- 1 Introduction
- 2 What is BMI?
- 3 BMI Formula
- 4 BMI table for adults
- 5 BMI table for children and teens (age below 20)
- 6 Waist circumference
- 7 Waist-to-hip ratio
- 8 Waist-to-height ratio
- 9 Factors affecting BMI
- 10 Who shouldn’t use a BMI calculator?
- 11 Risks of being overweight
- 12 Risks of being underweight
- 13 BMI limitations
- 14 Ponderal Index
- 15 Conclusion
- 16 FAQs
The BMI (Body Mass Index) is the current metric for defining anthropometric height/weight characteristics in adults and categorising them into groups.
The most common interpretation of BMI is that it represents an index of an individual’s fatness.
It is also widely used as a risk factor for the development or prevalence of various health issues.
What is BMI?
Body Mass Index (BMI) is a measurement of a person’s weight in relation to their height.
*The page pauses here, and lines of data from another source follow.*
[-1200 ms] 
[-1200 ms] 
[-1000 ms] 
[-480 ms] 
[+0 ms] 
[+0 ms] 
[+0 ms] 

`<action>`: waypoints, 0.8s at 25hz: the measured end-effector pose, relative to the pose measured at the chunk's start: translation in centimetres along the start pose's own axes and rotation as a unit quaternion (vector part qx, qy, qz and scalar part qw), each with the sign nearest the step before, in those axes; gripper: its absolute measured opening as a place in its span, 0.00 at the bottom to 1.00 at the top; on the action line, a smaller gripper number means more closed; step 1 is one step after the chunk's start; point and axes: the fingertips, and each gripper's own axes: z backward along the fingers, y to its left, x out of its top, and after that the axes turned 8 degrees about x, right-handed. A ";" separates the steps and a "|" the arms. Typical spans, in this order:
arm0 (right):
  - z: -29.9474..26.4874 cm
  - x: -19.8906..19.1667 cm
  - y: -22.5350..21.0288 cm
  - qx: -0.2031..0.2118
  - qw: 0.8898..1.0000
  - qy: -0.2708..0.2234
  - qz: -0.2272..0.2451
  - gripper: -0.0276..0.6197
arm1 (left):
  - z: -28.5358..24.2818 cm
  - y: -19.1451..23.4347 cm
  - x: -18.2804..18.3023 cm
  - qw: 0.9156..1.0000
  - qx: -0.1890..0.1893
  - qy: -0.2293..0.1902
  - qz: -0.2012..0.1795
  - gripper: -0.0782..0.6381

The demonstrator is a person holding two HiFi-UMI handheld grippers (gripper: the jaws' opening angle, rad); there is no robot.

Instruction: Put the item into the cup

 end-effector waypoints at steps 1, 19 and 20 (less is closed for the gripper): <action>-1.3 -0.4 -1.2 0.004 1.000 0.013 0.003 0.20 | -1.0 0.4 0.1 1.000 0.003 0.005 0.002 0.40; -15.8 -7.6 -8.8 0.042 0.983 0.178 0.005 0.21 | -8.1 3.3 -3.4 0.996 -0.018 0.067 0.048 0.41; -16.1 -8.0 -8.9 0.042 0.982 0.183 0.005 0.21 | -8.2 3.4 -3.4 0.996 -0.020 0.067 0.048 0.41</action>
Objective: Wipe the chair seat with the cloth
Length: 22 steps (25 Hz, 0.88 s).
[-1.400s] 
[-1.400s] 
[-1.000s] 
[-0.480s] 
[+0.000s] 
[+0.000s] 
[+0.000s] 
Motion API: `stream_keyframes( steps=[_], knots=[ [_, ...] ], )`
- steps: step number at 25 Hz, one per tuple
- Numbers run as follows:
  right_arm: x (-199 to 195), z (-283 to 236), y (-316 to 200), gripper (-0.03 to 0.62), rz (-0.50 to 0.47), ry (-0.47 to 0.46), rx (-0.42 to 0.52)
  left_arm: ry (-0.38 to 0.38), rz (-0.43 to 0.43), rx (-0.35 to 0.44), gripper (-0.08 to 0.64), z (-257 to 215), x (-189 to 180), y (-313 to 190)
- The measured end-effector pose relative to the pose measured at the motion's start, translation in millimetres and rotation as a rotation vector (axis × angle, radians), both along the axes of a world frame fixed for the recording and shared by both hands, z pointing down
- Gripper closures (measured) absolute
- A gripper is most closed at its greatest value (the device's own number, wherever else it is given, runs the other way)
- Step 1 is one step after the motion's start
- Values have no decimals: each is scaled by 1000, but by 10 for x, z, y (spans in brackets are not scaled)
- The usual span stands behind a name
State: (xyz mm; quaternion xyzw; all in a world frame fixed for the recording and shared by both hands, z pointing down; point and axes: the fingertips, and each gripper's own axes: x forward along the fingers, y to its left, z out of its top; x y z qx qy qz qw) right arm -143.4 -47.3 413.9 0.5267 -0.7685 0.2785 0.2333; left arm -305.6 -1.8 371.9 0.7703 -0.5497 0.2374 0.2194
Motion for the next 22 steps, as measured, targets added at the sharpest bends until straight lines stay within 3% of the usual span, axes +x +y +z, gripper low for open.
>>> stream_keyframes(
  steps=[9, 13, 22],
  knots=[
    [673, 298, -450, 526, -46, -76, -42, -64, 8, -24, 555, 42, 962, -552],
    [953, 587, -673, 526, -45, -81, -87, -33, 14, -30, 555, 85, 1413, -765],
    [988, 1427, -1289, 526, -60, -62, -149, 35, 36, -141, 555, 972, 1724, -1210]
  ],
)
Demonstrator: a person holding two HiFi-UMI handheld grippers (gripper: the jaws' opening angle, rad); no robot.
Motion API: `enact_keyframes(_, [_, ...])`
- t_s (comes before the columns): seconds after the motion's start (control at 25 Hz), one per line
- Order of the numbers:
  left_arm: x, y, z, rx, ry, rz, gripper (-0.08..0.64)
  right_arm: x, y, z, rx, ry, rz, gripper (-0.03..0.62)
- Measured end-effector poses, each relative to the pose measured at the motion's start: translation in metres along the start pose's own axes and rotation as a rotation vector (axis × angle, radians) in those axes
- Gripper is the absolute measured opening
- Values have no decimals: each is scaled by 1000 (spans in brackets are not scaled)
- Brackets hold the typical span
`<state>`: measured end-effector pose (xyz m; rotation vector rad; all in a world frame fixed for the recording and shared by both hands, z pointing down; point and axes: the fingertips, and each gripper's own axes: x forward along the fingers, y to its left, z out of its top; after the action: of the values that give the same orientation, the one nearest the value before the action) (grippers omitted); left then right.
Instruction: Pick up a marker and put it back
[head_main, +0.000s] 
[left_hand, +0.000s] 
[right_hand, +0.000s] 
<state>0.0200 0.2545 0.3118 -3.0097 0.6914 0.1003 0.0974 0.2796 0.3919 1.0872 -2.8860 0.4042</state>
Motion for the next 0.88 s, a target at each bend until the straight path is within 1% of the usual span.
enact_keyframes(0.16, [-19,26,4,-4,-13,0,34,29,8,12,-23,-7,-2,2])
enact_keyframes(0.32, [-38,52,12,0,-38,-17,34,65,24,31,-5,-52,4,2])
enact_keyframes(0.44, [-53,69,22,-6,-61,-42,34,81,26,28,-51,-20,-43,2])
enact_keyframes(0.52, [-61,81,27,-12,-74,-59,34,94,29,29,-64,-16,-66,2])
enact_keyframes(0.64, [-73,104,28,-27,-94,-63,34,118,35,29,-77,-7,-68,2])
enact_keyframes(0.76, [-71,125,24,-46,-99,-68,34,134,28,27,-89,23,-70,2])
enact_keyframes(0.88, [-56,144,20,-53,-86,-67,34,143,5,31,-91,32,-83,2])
It is an indirect indicator of a person’s total body fat than a direct measurement.
BMI is a weight-for-height measurement calculated as weight in kilogrammes divided by height in metres squared (Kg/m2).
BMI = Weight (Kg) ÷ [Height (m)]2
BMI table for adults
Adults aged 20 and up can use BMI to analyse their category. BMI is calculated using standard weight status categories that are the same for men and women of all ages.
The following is the BMI categorisation for the Asian-pacific population as suggested by World Health Organisation (WHO).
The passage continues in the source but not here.